**ABOUT THIS TASK:** Reproduce the listing below in full and without alteration, apart from its pictures.

* * * * * * * * *

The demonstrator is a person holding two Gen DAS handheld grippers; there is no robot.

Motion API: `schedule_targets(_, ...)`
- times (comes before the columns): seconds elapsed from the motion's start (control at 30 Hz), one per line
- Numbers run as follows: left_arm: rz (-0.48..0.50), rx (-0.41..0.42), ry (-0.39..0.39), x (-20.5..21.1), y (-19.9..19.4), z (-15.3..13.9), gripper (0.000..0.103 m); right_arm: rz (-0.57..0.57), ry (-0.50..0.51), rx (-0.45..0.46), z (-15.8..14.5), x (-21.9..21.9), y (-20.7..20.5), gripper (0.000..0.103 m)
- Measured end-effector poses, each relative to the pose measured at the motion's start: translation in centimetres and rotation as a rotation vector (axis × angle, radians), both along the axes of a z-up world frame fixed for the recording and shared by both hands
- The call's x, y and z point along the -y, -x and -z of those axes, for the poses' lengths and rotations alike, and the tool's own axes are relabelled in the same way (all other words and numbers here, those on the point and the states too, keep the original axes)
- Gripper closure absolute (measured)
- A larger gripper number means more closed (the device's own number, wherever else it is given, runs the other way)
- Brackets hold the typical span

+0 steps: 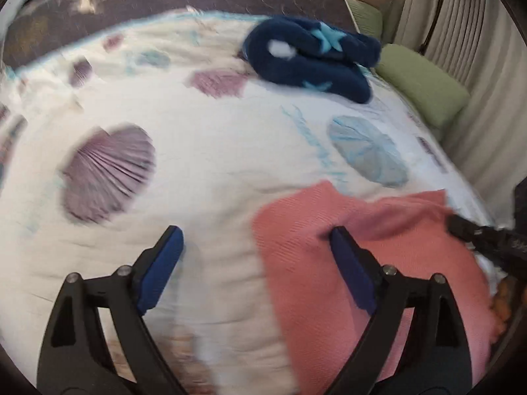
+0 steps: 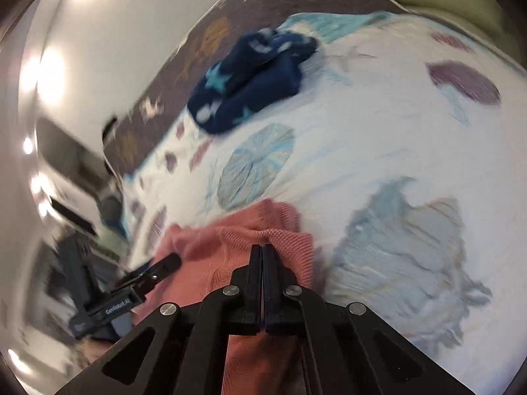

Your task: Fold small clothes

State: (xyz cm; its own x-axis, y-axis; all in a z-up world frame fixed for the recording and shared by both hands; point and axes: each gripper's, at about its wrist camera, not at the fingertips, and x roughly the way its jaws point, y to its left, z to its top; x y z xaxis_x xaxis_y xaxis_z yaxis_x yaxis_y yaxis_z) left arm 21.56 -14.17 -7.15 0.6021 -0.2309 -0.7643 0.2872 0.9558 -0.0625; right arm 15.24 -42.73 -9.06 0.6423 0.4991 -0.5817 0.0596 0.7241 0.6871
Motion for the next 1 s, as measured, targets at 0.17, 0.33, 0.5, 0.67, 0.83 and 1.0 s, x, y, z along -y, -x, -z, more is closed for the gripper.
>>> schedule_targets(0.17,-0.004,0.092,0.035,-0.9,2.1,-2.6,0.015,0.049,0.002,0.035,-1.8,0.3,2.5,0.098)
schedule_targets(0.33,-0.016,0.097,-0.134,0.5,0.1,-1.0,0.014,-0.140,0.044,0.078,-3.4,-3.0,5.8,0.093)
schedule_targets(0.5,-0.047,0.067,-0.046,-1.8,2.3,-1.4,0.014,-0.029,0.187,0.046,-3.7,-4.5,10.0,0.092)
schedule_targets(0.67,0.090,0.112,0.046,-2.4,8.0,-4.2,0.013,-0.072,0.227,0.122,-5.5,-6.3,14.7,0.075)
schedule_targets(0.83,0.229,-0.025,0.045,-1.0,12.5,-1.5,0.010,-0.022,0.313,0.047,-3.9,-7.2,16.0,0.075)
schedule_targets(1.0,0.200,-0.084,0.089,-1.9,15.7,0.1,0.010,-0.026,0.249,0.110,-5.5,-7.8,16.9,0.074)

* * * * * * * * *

**SOLUTION BELOW:**
The demonstrator is a person holding two Gen DAS handheld grippers; there is no robot.

Motion API: `schedule_targets(_, ...)`
- times (comes before the columns): seconds elapsed from the motion's start (control at 30 Hz), one per line
- Numbers run as follows: left_arm: rz (-0.48..0.50), rx (-0.41..0.42), ry (-0.39..0.39), x (-20.5..21.1), y (-19.9..19.4), z (-15.3..13.9), gripper (0.000..0.103 m); right_arm: rz (-0.57..0.57), ry (-0.50..0.51), rx (-0.45..0.46), z (-15.8..14.5), x (-21.9..21.9), y (-20.7..20.5), gripper (0.000..0.103 m)
- Measured end-effector poses, each relative to the pose measured at the motion's start: translation in centimetres and rotation as a rotation vector (axis × angle, radians), both along the axes of a z-up world frame fixed for the recording and shared by both hands
- The call's x, y and z point along the -y, -x and -z of those axes, for the poses' lengths and rotations alike, and the tool's own axes are relabelled in the same way (all other words and numbers here, those on the point and the states too, keep the original axes)
- Gripper closure absolute (measured)
- A larger gripper number means more closed (the device's own number, wherever else it is given, runs the other way)
- Brackets hold the typical span

+0 steps: 
+0 steps: 

Your task: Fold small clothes

State: (xyz cm; its own x-axis, y-axis; all in a z-up world frame fixed for the recording and shared by both hands; point and axes: each gripper's, at about its wrist camera, not at the fingertips, and x roughly the way its jaws point, y to its left, z to its top; x y z xaxis_x xaxis_y xaxis_z yaxis_x yaxis_y yaxis_z) left arm 21.56 -14.17 -7.15 0.6021 -0.2309 -0.7643 0.2872 0.9558 -0.0625; right arm 15.24 -42.73 -9.06 0.6423 0.4991 -0.5817 0.0596 0.7241 0.6871
Motion for the next 1 s, as measured, targets at 0.17, 0.33, 0.5, 0.67, 0.83 and 1.0 s, x, y, z along -y, -x, -z, more is closed for the gripper.
>>> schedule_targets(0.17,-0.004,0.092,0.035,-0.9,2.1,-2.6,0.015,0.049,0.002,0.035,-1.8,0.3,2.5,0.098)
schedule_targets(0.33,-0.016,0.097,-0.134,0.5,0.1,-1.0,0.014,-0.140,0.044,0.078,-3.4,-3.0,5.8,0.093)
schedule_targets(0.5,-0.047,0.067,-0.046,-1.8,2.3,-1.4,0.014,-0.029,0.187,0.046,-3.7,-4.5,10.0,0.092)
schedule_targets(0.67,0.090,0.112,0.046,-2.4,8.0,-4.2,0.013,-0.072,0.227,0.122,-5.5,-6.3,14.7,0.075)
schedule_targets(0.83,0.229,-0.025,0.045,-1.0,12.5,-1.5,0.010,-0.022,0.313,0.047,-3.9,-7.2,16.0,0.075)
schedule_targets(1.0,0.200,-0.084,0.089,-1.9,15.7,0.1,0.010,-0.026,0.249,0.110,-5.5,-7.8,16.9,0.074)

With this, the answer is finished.